WORK INSTRUCTION.
The number of lines containing the word "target" is all you should give; count them in the records below.

*** Opening of RECORDS TO USE ***

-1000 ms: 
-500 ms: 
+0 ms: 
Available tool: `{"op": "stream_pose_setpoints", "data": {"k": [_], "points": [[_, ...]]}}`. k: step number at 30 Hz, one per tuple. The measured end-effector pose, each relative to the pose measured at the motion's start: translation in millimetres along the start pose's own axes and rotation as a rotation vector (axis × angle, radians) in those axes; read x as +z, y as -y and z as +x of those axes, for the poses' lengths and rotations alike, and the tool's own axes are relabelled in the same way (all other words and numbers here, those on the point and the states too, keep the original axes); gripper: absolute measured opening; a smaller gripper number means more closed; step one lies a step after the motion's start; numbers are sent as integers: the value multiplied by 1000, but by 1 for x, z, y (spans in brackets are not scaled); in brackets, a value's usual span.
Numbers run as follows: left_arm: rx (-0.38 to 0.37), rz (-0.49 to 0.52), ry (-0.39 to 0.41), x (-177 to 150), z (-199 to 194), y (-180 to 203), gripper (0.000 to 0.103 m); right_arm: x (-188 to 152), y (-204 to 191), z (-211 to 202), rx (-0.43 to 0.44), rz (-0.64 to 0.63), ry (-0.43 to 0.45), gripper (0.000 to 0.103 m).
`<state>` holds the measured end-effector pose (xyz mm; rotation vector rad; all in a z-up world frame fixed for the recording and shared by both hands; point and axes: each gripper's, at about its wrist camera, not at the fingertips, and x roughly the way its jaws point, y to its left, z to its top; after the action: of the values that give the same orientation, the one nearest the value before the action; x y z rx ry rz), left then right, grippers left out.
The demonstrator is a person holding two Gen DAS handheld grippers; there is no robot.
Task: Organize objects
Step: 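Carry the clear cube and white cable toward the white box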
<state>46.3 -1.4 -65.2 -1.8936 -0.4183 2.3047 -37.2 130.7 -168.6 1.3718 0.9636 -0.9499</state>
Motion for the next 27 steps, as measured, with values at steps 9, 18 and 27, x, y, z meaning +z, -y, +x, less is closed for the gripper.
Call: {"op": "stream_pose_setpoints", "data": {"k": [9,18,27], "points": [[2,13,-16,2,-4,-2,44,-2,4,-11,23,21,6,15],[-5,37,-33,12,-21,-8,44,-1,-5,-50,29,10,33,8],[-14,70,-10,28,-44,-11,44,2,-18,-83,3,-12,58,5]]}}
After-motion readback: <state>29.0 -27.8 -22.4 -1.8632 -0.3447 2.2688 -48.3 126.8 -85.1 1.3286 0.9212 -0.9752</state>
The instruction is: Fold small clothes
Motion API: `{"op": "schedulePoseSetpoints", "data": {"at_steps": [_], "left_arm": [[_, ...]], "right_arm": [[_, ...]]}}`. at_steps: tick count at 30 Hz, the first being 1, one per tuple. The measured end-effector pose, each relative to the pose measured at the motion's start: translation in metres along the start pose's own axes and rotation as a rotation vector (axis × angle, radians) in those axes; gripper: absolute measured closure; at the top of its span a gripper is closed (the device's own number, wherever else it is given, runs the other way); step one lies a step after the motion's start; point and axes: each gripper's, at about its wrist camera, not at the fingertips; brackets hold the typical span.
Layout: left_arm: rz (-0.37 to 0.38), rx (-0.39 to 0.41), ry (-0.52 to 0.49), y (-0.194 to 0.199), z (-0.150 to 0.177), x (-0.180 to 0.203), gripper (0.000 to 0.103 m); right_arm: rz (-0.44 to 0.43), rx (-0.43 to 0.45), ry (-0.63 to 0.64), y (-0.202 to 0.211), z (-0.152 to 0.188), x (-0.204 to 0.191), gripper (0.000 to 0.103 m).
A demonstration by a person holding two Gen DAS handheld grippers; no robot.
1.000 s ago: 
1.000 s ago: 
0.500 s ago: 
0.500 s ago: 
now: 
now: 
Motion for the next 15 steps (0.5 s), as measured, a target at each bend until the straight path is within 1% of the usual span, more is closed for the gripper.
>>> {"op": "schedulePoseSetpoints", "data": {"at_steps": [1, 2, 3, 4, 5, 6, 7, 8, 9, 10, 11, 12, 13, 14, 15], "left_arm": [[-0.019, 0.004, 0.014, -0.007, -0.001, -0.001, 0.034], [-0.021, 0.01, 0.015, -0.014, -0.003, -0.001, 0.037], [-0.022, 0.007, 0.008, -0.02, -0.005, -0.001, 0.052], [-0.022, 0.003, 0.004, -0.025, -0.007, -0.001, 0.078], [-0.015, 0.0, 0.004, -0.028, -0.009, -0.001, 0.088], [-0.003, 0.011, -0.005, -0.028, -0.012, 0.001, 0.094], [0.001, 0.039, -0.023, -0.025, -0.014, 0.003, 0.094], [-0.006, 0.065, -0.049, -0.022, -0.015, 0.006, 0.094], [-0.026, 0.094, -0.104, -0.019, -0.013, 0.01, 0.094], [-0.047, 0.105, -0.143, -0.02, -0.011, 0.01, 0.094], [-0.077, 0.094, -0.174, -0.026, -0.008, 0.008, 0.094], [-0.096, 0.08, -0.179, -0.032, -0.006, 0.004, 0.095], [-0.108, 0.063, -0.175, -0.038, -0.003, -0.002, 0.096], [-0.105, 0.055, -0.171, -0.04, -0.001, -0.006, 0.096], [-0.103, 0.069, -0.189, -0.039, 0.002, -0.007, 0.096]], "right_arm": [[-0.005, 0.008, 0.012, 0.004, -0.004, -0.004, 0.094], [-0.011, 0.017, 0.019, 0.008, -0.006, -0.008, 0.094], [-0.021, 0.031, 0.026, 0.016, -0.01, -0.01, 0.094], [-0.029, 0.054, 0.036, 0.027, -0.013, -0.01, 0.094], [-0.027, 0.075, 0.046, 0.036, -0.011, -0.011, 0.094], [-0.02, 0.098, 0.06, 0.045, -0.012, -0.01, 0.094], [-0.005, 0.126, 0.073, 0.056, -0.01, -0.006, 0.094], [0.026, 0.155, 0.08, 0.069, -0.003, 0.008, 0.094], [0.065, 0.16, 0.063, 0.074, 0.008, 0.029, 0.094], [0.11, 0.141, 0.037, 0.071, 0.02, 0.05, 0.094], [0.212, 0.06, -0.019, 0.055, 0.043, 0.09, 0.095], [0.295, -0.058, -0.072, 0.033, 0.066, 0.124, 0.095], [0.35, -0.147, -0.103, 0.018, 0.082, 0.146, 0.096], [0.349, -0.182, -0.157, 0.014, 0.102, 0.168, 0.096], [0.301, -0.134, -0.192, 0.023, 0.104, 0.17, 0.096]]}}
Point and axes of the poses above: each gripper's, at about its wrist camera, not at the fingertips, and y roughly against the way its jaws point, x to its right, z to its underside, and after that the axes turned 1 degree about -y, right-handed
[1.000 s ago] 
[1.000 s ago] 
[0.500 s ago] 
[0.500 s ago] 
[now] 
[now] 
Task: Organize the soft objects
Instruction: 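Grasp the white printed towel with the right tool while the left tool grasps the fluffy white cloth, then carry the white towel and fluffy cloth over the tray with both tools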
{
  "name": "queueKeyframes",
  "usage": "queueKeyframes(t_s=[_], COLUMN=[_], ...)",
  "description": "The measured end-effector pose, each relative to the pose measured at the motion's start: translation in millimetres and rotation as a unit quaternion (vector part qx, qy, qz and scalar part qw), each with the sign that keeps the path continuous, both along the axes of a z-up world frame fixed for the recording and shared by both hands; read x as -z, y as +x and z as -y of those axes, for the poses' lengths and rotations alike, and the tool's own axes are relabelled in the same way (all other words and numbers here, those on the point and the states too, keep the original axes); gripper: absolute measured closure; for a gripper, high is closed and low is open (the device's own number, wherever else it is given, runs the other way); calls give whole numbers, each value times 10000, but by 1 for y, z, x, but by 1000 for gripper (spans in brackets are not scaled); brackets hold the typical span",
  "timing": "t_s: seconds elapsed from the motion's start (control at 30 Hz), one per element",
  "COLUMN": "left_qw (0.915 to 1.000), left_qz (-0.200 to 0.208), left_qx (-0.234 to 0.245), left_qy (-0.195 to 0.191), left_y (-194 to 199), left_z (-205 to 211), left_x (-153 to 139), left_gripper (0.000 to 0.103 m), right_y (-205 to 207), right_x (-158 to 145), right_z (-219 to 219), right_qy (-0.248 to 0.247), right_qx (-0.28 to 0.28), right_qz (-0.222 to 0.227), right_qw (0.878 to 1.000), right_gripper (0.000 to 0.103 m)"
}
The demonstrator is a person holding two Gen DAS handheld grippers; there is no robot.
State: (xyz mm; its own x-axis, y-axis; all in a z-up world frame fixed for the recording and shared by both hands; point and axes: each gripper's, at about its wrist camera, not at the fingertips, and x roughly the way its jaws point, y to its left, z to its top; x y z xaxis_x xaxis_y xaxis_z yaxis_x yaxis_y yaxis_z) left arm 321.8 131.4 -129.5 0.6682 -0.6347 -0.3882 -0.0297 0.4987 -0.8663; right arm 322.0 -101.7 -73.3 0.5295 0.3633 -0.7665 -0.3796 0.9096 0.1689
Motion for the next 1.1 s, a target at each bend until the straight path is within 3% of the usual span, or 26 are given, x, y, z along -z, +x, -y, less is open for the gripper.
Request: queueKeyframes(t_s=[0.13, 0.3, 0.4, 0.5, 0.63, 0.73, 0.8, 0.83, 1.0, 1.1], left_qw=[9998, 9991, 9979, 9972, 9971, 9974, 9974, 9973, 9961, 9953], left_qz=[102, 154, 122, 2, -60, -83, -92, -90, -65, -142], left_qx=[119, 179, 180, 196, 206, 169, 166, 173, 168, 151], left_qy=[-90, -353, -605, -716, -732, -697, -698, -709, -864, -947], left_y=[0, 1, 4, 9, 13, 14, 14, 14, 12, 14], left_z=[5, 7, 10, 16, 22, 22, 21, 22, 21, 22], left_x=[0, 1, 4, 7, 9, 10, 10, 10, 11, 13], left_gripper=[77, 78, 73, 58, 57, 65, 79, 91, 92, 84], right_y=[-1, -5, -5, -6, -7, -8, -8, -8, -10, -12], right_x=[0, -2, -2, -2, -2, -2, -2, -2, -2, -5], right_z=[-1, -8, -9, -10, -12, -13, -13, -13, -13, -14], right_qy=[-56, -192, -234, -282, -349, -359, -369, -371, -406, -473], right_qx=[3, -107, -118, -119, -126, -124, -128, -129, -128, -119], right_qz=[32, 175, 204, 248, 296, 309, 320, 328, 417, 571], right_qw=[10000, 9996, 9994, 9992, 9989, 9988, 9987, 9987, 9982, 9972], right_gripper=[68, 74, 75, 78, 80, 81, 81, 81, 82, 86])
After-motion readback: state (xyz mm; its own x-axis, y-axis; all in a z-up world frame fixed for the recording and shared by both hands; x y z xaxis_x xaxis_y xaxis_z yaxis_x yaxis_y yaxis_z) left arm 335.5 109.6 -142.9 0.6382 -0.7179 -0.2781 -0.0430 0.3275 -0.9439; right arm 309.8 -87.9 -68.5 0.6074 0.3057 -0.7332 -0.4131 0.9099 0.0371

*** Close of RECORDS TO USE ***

RESPONSE.
2